No tires el pan que hay mucha hambre en el mundo. Recordé esta frase, machaconamente repetida durante mi infancia, cuando abrí uno de los varios semanales que se juntan en casa los fines de semana.

Una fotografía a doble página me hizo fruncir el entrecejo. No sabía muy bien lo que estaba viendo, salvo que era una imagen de extrema miseria. El pie de foto me aclaró que el producto, que en pequeños trozos estaba amontonado, era pan expuesto para su venta. Pedazos de pan, pequeños, secos y mugrientos. Restos sacados vaya usted a saber de dónde, quizás de basureros o quizás de la caridad en forma de mendrugo de las familias mejor posicionadas.

La imagen captada por el fotógrafo habla de suciedad y de extrema pobreza. Un hombre joven escoge un pedazo, aparentemente más limpio, mientras se dispone a depositarlo en el platillo de la rústica balanza que el comerciante observa atentamente. Los dos iguales en su malaventura, manteniendo una economía de sub-subsistencia. La instantánea está tomada en Afganistán y refleja la crisis y la avaricia de los especuladores.
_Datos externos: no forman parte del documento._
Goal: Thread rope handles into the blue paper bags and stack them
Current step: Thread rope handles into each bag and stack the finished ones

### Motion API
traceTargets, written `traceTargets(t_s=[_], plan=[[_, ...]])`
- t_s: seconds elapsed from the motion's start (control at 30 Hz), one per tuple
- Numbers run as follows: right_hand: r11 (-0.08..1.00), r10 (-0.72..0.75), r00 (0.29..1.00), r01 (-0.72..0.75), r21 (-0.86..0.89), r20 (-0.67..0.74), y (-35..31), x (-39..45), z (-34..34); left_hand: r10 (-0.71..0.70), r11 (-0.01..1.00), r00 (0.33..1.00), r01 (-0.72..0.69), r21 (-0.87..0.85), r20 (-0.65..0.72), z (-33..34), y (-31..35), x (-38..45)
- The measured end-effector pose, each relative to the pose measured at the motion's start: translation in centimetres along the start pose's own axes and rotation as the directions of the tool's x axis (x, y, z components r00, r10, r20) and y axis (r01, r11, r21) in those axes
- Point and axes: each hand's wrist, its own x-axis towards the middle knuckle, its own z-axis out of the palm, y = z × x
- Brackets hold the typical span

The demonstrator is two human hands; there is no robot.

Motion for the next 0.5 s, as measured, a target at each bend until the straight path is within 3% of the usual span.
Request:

Está cara la harina, y a falta de pan fresco, buenos son los mendrugos costrosos que les dejan para llenar las tripas. Es un instante de unas vidas, la del vendedor y el comprador, que continuarán sin cambio alguno a no ser que alguien haga algo. Por ejemplo ¿los países del G-20?, ¿los bancos que presionan a los gobiernos para que acudan en su rescate, esos mismos bancos que ya intentan actuar como si todo hubiera pasado después de llevarse el dinero de nuestros impuestos, el mismo que luego no quieren prestarnos? Adoradores del mercado cuyas reglas ellos establecen, y solo acuden a los Estados cuando es preciso salvarles el trasero.

Allí seguirá el vendedor afgano, en una acera de Kabul, recordándonos que falta pan en el mundo.